Does the image usually touch the patient?

Most people who know about imaging generally refer to CT and MR film readers, simply speaking, doctors who make diagnosis by looking at images. Generally, such doctors just sit in the office for diagnosis and basically don't touch patients.

Of course, there are also technicians in imaging. The so-called technicians are "filming" in the eyes of the public. Technicians are technicians who complete the shooting work, not completely doctors. Of course, this is contact with patients. I don't know whether you study technology or diagnosis. If the diagnosis major is a doctor, or a technician.

But imaging is more than that. As one of the most important auxiliary medical examinations, there are many special imaging examinations that need to contact patients. However, the arrangement of doctors in each hospital is different, and some do. Therefore, as an imaging doctor, whether to do these special examinations is decided according to the hospital system. In other words, whether Jenny can contact patients is determined according to the hospital system. Let me give you an example. In some hospitals, HSG is done by gynecologists, and in some hospitals, it is done by radiology.

These special tests include UGI and LGI. HSG, IVP, DSA, CT guided puncture and so on.

In addition, there is a very advanced surgical technique in imaging, which is intervention. This is an independent ward, no different from the clinical department. If your future development direction is intervention, it is no different to be a complete clinician. However, cardiac intervention has been classified as cardiology, and what we usually call bypass surgery is actually the content of imaging.

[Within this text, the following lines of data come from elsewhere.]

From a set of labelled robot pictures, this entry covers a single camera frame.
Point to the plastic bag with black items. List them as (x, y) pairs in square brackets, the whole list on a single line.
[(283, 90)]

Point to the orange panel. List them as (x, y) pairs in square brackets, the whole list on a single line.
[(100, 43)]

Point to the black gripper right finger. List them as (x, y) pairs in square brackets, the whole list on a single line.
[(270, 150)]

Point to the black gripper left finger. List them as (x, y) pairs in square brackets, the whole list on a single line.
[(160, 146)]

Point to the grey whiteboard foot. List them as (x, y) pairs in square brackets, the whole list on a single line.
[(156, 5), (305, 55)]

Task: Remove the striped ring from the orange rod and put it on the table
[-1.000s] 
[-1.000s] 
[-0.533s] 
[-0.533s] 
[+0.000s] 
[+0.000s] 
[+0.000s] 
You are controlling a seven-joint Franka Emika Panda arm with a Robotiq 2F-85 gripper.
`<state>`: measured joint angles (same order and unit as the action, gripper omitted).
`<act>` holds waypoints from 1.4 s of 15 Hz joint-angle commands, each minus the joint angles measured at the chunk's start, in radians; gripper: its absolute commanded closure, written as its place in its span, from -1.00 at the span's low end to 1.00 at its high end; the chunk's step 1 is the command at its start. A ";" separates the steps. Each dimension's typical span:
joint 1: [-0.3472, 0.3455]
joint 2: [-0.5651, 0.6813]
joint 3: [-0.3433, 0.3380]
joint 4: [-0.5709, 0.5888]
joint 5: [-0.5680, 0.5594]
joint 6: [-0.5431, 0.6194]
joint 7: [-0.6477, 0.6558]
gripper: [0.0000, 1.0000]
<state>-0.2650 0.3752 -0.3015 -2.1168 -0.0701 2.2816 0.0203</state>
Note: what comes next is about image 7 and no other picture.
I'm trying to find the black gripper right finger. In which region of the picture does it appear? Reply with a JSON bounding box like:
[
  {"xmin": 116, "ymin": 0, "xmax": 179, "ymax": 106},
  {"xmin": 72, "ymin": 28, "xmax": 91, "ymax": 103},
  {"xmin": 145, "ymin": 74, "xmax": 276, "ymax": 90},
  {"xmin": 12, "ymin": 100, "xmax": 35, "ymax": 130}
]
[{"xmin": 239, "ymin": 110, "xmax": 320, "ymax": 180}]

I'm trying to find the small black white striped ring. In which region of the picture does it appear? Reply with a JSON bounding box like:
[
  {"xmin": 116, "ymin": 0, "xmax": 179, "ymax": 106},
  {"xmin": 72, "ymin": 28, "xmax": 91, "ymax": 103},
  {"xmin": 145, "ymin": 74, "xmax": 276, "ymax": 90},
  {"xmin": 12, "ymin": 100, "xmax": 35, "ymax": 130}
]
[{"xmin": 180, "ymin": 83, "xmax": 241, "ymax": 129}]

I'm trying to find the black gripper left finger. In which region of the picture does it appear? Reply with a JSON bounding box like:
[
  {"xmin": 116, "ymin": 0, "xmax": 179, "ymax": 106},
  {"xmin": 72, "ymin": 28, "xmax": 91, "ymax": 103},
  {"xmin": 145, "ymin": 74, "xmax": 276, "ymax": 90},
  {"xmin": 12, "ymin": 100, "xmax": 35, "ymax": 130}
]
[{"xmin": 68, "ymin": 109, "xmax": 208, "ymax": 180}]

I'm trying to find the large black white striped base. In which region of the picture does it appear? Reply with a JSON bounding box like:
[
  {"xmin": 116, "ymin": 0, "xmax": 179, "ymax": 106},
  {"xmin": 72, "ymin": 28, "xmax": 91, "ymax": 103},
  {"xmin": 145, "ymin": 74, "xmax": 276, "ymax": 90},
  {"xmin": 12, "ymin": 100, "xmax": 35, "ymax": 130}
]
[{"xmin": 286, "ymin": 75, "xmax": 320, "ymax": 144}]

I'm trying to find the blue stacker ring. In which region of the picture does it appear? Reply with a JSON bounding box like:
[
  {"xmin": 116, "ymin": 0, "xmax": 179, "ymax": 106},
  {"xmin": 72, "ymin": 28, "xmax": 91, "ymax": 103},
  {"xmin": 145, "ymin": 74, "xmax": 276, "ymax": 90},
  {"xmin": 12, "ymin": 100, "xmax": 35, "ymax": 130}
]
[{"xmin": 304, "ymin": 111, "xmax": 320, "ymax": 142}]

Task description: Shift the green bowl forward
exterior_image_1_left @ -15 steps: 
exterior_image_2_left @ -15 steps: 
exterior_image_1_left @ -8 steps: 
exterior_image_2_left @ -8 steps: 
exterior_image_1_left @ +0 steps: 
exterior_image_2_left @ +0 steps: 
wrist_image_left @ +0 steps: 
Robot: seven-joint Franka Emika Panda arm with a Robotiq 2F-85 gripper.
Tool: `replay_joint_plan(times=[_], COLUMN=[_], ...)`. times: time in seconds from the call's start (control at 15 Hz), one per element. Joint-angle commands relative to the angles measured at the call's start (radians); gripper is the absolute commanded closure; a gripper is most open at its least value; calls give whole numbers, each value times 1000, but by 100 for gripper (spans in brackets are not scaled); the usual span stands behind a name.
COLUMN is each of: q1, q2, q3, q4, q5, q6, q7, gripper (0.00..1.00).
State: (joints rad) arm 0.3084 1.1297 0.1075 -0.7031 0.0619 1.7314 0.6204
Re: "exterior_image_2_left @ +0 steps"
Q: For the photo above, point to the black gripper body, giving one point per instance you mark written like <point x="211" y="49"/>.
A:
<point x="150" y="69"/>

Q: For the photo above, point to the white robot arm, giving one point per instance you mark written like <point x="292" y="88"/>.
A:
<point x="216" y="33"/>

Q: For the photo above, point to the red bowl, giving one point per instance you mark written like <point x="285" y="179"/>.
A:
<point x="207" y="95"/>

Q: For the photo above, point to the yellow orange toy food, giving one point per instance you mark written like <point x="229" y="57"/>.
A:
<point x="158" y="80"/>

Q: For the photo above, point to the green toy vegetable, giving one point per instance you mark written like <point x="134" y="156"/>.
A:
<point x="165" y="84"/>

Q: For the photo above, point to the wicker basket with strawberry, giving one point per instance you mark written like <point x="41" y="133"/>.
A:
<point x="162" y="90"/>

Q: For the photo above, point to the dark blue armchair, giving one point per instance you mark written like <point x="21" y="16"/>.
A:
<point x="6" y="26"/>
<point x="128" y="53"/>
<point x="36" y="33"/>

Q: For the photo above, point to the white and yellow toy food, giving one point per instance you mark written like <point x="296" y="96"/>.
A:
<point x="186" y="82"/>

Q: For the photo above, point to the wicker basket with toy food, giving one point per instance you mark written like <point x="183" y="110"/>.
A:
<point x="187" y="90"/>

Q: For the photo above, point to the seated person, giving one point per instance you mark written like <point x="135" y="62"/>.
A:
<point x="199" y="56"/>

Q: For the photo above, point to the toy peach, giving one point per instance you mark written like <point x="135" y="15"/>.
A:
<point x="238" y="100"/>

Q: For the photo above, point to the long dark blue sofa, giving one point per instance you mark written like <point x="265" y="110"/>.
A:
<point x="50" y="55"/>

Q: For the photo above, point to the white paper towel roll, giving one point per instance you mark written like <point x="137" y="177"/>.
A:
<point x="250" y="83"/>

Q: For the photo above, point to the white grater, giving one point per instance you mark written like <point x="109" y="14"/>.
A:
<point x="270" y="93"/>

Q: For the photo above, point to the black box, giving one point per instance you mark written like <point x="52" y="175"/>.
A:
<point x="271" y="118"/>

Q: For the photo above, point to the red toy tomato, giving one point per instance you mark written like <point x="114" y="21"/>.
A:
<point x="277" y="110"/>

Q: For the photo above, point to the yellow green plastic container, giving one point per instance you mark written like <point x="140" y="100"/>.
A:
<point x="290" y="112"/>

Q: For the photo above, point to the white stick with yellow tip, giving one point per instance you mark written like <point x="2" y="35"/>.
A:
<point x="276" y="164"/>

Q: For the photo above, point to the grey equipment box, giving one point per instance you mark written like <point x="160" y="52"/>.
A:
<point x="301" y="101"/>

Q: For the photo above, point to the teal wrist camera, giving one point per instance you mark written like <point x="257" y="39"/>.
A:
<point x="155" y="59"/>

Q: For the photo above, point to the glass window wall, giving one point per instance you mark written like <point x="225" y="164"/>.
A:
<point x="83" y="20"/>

In addition, don't underestimate imaging. In college, you learn more than the clinic, and the exam is more difficult than the clinic. It's not that easy.

Working hours should be relatively easy for doctors.

How to survive in the hospital after postgraduate entrance examination? Hehe, to what extent can it be promoted? Let's just say that as long as you have the ability, the dean is fine. Everything depends on strength. I know that the deans of many big hospitals are involved in departments.

If you are an interventional doctor with a low position in a hospital, you must do well, but if you are a technician, you must be ignored. So how far you can go depends on your level.

Finally, I want to say that doctors are not an ideal career if they want fame, profit and money. Whether it is the doctor-patient relationship or the actual employment situation of doctors, it is still very difficult to be a doctor. Let's talk about it now. I don't know anymore. Moreover, as a doctor, you must have the dedication to save the world, at least the spirit of saving the wounded and dying, and have a pure ideal purpose. If it's for fame and fortune, it's better to be cautious. Otherwise, after working as a doctor for several years, you will be disappointed in this career. Countless people disappeared into the profession of doctors in this process.